FIG. 2 is a diagram schematically showing an example of the configuration of the in-vehicle HC measuring device.
FIG. 3 is a diagram schematically showing an example of the configuration of an NDIR gas analyzer in the in-vehicle HC measuring device.
FIG. 4 is a diagram schematically illustrating an example of an arrangement of infrared detectors in a detection unit of the NDIR gas analyzer.
FIG. 5 is a diagram schematically showing an example of the configuration of an exhaust gas flow meter in the in-vehicle HC measuring device.
FIG. 6 is a diagram showing a comparison of the relative sensitivity of HC components in the NDIR method.
FIG. 7 is a diagram showing a state in which the THC concentration by the NDIR method and the THC concentration by the FID method are plotted when various modes are operated for various automobiles.
FIG. 8 is a diagram showing temporal changes in THC emission concentration in a diesel vehicle.
FIG. 9 is a diagram showing a temporal change in the THC emission concentration in a gasoline vehicle.
FIG. 10 is a diagram showing a comparison of THC weights in a modal mass measurement method using a FID method HC meter and a CVS method.

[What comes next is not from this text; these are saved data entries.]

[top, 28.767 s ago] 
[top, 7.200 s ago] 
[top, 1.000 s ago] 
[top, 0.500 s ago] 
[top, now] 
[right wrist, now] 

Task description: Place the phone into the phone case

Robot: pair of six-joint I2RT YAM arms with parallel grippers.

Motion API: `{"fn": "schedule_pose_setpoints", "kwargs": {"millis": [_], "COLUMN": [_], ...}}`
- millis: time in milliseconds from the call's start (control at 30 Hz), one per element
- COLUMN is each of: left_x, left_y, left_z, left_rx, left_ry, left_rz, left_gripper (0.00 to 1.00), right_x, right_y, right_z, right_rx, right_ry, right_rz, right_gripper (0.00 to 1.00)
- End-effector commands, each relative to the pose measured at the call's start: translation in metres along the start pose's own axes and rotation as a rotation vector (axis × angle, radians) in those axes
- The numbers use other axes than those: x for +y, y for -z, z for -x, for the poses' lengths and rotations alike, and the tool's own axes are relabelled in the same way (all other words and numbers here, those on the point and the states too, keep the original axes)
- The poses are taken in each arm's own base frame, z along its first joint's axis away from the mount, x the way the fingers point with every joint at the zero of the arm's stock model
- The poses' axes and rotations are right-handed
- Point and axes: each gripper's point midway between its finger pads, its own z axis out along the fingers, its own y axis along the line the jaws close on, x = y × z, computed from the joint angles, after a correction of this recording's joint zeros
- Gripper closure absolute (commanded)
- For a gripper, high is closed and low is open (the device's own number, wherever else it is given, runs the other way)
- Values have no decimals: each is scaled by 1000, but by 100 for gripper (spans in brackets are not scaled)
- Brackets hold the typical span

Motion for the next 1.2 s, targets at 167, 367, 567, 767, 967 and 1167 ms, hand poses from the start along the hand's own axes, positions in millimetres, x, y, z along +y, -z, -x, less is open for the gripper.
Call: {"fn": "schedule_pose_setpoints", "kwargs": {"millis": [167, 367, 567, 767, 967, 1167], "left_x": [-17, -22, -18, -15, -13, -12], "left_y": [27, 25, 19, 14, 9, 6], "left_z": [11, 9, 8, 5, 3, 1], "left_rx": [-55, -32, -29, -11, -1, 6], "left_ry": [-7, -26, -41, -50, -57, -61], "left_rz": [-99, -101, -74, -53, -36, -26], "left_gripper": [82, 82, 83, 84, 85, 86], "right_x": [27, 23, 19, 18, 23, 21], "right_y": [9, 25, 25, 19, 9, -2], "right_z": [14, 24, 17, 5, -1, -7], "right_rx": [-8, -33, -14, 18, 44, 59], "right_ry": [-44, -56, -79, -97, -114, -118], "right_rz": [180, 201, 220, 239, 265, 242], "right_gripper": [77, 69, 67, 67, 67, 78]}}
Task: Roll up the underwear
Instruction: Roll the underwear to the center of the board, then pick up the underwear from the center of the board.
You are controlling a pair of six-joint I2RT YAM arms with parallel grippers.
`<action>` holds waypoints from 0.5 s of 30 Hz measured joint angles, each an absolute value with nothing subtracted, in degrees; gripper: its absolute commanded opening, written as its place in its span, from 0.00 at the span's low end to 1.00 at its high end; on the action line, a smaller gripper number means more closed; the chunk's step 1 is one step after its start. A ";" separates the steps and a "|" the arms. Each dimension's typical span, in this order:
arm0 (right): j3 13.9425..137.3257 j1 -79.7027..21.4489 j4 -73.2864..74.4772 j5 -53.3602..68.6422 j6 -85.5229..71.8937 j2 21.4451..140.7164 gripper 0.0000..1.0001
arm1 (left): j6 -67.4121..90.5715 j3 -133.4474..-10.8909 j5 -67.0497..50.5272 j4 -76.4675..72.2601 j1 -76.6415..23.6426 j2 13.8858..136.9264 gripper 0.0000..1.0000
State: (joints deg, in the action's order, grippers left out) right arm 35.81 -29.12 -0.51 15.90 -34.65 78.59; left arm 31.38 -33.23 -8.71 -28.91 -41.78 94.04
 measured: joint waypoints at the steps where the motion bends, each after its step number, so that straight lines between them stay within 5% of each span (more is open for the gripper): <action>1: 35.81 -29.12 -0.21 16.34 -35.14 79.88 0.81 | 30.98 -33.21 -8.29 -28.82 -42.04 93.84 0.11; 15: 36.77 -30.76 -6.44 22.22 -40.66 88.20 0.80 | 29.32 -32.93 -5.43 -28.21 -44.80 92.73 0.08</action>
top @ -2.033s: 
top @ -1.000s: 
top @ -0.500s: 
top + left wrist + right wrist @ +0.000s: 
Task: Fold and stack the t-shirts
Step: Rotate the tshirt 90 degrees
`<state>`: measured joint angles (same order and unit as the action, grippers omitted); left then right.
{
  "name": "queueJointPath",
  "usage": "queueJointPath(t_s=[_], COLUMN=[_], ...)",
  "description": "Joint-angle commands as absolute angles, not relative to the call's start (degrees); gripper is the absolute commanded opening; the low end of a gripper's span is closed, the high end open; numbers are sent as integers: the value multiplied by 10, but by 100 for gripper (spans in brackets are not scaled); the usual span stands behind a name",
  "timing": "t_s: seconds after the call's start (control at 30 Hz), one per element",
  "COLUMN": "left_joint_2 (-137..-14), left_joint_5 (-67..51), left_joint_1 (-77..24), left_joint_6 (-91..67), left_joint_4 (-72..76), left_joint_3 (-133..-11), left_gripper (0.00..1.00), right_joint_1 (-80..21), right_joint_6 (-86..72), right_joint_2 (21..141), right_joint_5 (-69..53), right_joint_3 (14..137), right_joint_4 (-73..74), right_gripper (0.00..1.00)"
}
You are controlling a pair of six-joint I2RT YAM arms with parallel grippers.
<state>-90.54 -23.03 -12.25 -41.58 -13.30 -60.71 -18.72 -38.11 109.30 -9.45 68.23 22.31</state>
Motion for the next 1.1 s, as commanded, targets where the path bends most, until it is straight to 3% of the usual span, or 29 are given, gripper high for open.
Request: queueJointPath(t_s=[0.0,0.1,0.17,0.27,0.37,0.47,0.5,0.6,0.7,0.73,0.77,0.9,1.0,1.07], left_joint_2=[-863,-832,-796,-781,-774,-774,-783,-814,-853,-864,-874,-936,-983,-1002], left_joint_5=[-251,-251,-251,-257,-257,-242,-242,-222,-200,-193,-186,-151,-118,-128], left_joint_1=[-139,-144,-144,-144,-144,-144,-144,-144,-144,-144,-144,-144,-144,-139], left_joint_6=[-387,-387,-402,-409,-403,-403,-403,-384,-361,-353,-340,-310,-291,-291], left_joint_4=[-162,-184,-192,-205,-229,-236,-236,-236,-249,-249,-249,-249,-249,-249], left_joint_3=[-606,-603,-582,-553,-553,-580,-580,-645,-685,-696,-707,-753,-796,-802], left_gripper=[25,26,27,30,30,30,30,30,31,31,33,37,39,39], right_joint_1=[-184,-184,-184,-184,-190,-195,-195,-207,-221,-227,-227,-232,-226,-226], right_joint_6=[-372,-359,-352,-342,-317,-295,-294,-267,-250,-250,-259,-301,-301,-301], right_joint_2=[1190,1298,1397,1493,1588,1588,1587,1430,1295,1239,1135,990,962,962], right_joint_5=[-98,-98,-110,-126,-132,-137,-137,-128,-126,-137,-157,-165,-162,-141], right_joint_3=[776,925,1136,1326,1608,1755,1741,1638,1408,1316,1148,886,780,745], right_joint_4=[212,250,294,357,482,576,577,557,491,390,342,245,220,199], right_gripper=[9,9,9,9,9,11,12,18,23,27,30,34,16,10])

FIG. 11 is a diagram showing a comparison between the THC weight by the in-vehicle HC measuring device of the present invention and the THC weight by the CVS method.
[Explanation of symbols]
DESCRIPTION OF SYMBOLS 1 ... Vehicle, 2 ... Engine, 3 ... Exhaust pipe, 8 ... NDIR type gas analyzer, 9 ... Exhaust gas flow meter, 10 ... Arithmetic processing device, 14 ... Exhaust gas measurement channel, 19 ... Detector, G ... Exhaust gas, H …heater.

Claims (1)

An exhaust gas measurement channel branched from an exhaust pipe connected to the engine, a gas analyzer for continuously measuring the THC (total hydrocarbons) concentration in the exhaust gas flowing through the flow path, and an exhaust gas flow through the exhaust pipe An exhaust gas flow meter for continuously measuring the flow rate, and an arithmetic processing unit for calculating the THC (total hydrocarbons) weight in the exhaust gas by calculating the outputs of the gas analyzer and the exhaust gas flow meter. An in-vehicle HC measuring device configured to be installed in a vehicle,
The exhaust gas measurement flow path is provided with means for heating and keeping at a predetermined temperature at which HC components and moisture contained in the exhaust gas flowing through the flow path do not condense,
The gas analyzer is an NDIR (non-dispersive infrared spectroscopy) type gas analyzer, and the output value of the HC concentration as n-hexane detected by the NDIR type gas analyzer in the arithmetic processing unit , A value corresponding to FID-HC calculated by multiplying a correction coefficient for conversion to a THC concentration measured using a FID (hydrogen flame ionization detector) type gas analyzer is output as a THC concentration. An in-vehicle HC measuring device characterized by that.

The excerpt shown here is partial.